Glucocorticoid synthesis is regulated by (1) a negative feedback mechanism involving cortisol and adrenal steroids, (2) a diurnal rhythm, and (3) stress. The hypothalamus and the pituitary gland closely regulate adrenal hormone production. Corticotropin-releasing hormone (CRH) is produced in the hypothalamus and acts on specialized cells in the pituitary, stimulating production of ACTH, which serves, in turn, to stimulate adrenal cortical cells to produce numerous steroid hormones, including cortisol. Adrenal hormones have a negative influence at the level of the hypothalamus and the pituitary, inhibiting CRH and ACTH release. The adrenal gland in turn ceases its secretory activity until the cortisol concentration returns to normal. When serum cortisol levels are below normal, secretion of CRH and ACTH increases, stimulating the adrenal glands to produce cortisol until its level normalizes. Therefore, abnormalities in circulating serum levels of adrenal steroid hormone can be caused by either adrenal or hypothalamic pituitary disease. Because ACTH possesses α-melanocyte-stimulating hormone activity, excessive production of ACTH is associated with hyperpigmentation.

Cortisol is normally secreted in a diurnal pattern. The circulating cortisol level is increased in the morning hours, at approximately 8 AM. Serum cortisol concentrations decrease throughout the remainder of the day.⁹ Similarly, the serum cortisol response to ACTH stimulation also varies in a circadian rhythm. Afternoon responsiveness is much greater because of the decreased circadian level of cortisol at that time. In addition, cortisol is secreted in a series of pulses rather than in a continuous fashion. These factors contribute to make interpretation of a random cortisol level and the ACTH-stimulated value difficult.

“Stress” (exemplified by sepsis, major surgery, or trauma) also affects glucocorticoid synthesis.10–12 The stress response is characterized by continuous ACTH secretion despite a high serum cortisol concentration. Stress overrides all other regulatory mechanisms of cortisol secretion by the adrenal cortex and increases cortisol secretion irrespective of the time of day or the current serum cortisol concentration. The mechanism by which the HPA axis is regulated during stress is not clearly understood. Periventricular neurons in the hypothalamus respond to stress by increasing the levels of CRH messenger ribonucleic acid (mRNA).^13,14 It has been shown that production of the cytokines interleukin 1 (IL-1), interleukin 6 (IL-6), and tumor necrosis factor-α (TNF-α) also plays an important role in the regulation of the HPA axis.^15–19 The cortisol secretion that occurs because of the activation of the HPA axis causes an inhibitory effect not only on the secretion of CRH and ACTH but also on the liberation of interleukins.²⁰ Thus, there is a functional loop between immune activation and regulation of the HPA axis during stress.

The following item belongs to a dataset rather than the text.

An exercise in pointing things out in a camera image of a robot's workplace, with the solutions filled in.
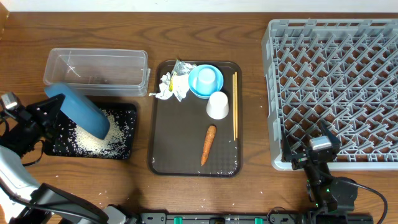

The stress response is biphasic, consisting of an early phase in which both ACTH and cortisol are elevated and a late phase in which the serum cortisol level is elevated but the serum ACTH level is paradoxically low.⁸ This is explained by the fact that endothelin and atrial natriuretic peptide are both elevated in severe illnesses. Endothelin increases cortisol production by the adrenals, whereas the atrial natriuretic peptide inhibits ACTH production by acting at the hypothalamic-pituitary level. Vasopressin and angiotensin II can increase ACTH secretion during stress conditions, such as sepsis and septic shock

Acute respiratory failure causes a 50% to 100% rise in serum cortisol concentration. A twofold to sixfold rise occurs with septic shock and following surgical procedures and trauma. The rise in serum cortisol correlates positively with severity of illness⁶ and negatively with survival.⁷

The normal daily output of cortisol by the adrenal glands is 20 to 30 mg. The normal adrenal gland secretes about 10 to 12 times the normal daily output of cortisol when under maximal physiologic stress. Hence approximately 200 to 300 mg of hydrocortisone or its equivalent is considered a daily “stress dose” of glucocorticoid.

Glucocorticoid Actions

After uptake of free hormone from the circulation, the effects of cortisol and aldosterone are mediated by binding to intracellular receptors termed the glucocorticoid receptor and the mineralocorticoid receptor.